Vers 8 à 10000 ans avant notre ère, l’homme se sédentarise et cultive les premières plantes. Ainsi en plusieurs lieux débute le néolithique qui se diffuse, depuis le Proche-Orient vers l’Europe, en suivant deux routes majeures ; la route continentale (par la vallée du Danube) et la route méditerranéenne. La France est concernée par les deux courants, l’un arrivant du nord-est par la Vallée du Rhin et l’autre remontant du sud et par la Vallée du Rhône. La rencontre s’échelonne sur une ligne, une zone tampon, traversant la Bresse.

Ces deux courants portent des cultures différentes et leur rencontre définit la frontière au nord de la Bresse (de l’Ain) qui, selon Paul GUICHARD[5], va du confluent de la Seille avec la Saône, jusqu’à Coligny, par Sermoyer, Vescours, Vernoux, Curciat-Dongalon et Cormoz.
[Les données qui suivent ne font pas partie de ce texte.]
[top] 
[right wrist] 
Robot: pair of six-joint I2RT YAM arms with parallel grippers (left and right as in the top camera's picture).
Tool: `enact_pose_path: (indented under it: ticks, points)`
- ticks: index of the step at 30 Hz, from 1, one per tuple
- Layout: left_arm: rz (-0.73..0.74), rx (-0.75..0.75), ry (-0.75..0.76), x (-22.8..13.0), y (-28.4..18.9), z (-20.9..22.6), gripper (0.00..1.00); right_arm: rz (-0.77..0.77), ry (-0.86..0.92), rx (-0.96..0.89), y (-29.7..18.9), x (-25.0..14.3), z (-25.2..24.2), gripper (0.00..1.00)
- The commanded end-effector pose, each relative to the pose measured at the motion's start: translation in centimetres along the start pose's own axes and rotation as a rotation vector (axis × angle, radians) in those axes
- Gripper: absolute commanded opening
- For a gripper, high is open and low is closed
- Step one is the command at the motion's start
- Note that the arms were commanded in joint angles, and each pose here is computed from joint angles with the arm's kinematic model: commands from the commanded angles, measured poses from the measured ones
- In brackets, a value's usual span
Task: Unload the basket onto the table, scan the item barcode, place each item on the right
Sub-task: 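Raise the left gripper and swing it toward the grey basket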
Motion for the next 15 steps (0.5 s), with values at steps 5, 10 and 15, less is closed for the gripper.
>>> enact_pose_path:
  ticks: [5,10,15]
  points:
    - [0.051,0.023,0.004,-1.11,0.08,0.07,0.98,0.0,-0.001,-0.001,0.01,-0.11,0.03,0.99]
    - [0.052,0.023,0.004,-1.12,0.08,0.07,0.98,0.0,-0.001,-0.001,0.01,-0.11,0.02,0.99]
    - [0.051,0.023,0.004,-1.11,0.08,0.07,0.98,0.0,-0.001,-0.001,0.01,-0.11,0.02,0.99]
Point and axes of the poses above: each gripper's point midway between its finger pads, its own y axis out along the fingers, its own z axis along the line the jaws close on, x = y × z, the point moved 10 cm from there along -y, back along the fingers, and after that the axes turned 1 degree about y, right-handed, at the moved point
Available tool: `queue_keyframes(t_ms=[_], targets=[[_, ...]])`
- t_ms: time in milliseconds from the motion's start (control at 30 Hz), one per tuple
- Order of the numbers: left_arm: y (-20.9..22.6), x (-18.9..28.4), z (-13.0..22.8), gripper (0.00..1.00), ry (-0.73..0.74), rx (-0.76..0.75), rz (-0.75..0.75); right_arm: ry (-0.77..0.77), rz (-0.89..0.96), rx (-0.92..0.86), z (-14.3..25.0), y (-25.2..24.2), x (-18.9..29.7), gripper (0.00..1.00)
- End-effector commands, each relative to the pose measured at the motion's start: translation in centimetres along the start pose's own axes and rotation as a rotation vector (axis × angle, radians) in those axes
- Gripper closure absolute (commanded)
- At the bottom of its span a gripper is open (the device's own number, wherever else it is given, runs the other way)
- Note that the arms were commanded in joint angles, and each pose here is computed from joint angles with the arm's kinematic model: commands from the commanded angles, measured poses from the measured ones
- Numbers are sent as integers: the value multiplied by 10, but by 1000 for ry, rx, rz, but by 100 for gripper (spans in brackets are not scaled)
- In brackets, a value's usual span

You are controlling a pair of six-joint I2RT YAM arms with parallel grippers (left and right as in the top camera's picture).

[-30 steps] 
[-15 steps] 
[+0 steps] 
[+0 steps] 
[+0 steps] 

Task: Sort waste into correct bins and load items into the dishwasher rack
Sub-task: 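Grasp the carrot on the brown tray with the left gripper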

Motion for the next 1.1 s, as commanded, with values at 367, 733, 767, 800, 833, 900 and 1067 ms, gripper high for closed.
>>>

Il est fort probable que, plus tôt, voire 45 à 40000 ans, l’homme moderne (homo sapiens)[6] se soit installé en Europe en suivant les mêmes parcours.

 

                                                              Extrait de la Bresse de l’Ain par Rémi Riche, mars 2020                                                                                                

[1]Romenay pays d’histoire et de tradition. Cassette vidéo non datée. Assoc. Découverte du Tournugeois et de la Bresse bourguignonne, réalisation Monique MONNOT.

[2]Titulaires du droit de levée la dîme dans la paroisse.

[3]Ecomusée de la Bresse bourguignonne 2008.

[4]Lire te texte Une frontière culturelle extrait de La Bresse de l’Ain  par Rémi RICHE

[5]Connaissance des pays de l’Ain Edition de Trévoux 1965.

[6](JN) : Les Romenayous gonflent-ils les épaules depuis que le roi burgonde GONTRAN en 584 a donné Romenay à l’évesché masconnois ou homo sapiens romenayou gonflait-il déjà les épaules, ce que savait GONTRAN et l’aurait décidé à faire sa donation ? Telle est la passionnante question que les scientifiques du monde entier s’engagent à trancher le 1er avril 2037 après analyse d’un squelette, lors du centenaire qui recentrera Romenay dans l’univers. Les AVR apportent évidemment tout leur soutien à cette heureuse initiative.